Who Am I Writing For?
When talking about writing there are two halves of me. There’s the half that writes fanfiction and the half that writes original novels. Other than on the basic scale of word choices, my styles for each are completely different. My fanfiction is oriented for an adult audience (not to be confused with adult content); my original fiction caters to readers of young adult fiction.
According to an article in Publisher’s Weekly from 2012, the number of adult readers of YA fiction is growing substantially. They cite a study done by Bowker Market Research that shows that 55% of consumers of young adult novels are adults over eighteen.
I remember first reading this article back in late 2012 or early 2013. Although I’ve been a avid reader of YA since early 2012, my first thought when seeing this statistic was, “duh, of course because they are adults buying books for their kids.” That is true, but according to the study, 78% of the people polled were buying the books for themselves. That’s a lot of people.

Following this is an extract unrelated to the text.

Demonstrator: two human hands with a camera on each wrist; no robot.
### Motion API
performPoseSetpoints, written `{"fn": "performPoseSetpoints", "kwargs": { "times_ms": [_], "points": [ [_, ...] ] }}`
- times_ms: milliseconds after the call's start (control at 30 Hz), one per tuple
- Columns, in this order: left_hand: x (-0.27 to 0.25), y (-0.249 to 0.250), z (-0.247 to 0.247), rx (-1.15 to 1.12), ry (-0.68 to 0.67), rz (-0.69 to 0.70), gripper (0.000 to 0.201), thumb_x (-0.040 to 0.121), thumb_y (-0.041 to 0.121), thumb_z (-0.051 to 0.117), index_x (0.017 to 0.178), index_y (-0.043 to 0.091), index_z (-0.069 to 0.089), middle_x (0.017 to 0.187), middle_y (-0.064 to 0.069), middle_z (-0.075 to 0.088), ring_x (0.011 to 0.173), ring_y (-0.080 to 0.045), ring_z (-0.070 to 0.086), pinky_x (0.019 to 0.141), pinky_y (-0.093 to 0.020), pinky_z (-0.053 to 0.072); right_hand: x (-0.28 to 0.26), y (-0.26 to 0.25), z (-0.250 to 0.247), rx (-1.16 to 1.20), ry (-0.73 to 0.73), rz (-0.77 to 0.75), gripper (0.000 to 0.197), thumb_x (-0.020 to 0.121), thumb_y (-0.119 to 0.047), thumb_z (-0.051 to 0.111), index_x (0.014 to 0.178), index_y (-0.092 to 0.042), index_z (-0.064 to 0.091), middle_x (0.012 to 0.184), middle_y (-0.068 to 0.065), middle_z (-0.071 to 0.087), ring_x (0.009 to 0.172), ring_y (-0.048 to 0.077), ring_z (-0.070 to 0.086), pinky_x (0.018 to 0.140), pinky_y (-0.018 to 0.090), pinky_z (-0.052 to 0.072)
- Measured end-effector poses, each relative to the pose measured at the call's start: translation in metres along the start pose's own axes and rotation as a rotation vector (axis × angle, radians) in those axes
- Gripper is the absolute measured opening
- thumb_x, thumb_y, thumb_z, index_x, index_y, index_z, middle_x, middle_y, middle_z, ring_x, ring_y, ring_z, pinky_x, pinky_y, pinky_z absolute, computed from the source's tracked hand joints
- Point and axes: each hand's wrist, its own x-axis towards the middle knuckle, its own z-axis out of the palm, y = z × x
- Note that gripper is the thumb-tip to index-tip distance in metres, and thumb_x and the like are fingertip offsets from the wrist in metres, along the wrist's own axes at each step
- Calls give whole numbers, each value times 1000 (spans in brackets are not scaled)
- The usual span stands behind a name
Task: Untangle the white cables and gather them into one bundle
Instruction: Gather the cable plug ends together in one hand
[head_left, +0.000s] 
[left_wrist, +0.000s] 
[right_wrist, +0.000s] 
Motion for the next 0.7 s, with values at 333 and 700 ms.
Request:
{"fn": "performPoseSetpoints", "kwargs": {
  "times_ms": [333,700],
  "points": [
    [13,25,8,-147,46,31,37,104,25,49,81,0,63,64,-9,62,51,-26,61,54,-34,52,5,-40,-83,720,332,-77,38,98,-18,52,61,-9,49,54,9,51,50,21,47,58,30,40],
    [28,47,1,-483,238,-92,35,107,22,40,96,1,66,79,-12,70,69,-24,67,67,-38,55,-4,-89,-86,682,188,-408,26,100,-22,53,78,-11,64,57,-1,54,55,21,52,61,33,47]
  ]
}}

As a 30-something year old woman, I fall into the largest segment of readers–the 30-44 age range. Teens, though, are a shrinking demographic. A Time article notes that the number of teens reading for fun has drastically declined over the last thirty years. According to the study they cite, 45% of seventeen-year olds read for fun only once or twice a year. Only 19% of seventeen-year olds read for fun every day.
Obviously things are shifting, but what does that mean for me as a writer? It means that my style for YA fiction is converging with my style for my fanfiction. That doesn’t mean I’m suddenly going to be writing about the same things (for one, I write in a completely different genre for my fanfiction), but it means I’m writing for a different audience–to a point.
As I’ve been working on my NaNoWriMo novel this past month, I’ve noticed my thinking patterns have changed. I used to think about teens–about my kids and their friends–and about what they like when I’d develop a story. What would interest them? How would they react to a story? This time, though, I’ve been thinking about the adult readers. What would they want? What would they believe is possible within the context of my story?
Becoming aware of that has changed how I write, and how I think about YA as a genre. When thinking of promoting a book, I don’t think of reaching out to teens. I picture adults–women my age–who spend their time discussing books and writing on Goodreads, Facebook, and individual blogs. They are who I’m reaching out to.
The weird thing is that we all enjoy the same aspects of books that teens do, so why am I drawing a line between the two? I’m not entirely sure. Maybe it’s because I’ve read so many reviews of teen books commenting on the unrealistic, unhealthy relationships boys and girls have in them. Or how events are unbelievable. For adult readers, a lot of the predicaments the characters get into can easily be solved with our hindsight, but for teens, most likely experiencing these things for the first time, the situations are plausible and insightful. They might help them figure out their own lives–they don’t want to see perfect relationships; they want all the messed up emotional fallout that goes with love because that’s what they know and need to learn to deal with.
I think right now I’m balancing along the line, but leaning towards writing for my adult readers. If the trends in teen reading continue as they are (which seems likely) then adults will be the only ones reading my books. Maybe then YA fiction will lose the stigma attached to it, and those of us who read and write it won’t feel like we need to mumble through our lists of titles when someone asks what we are reading.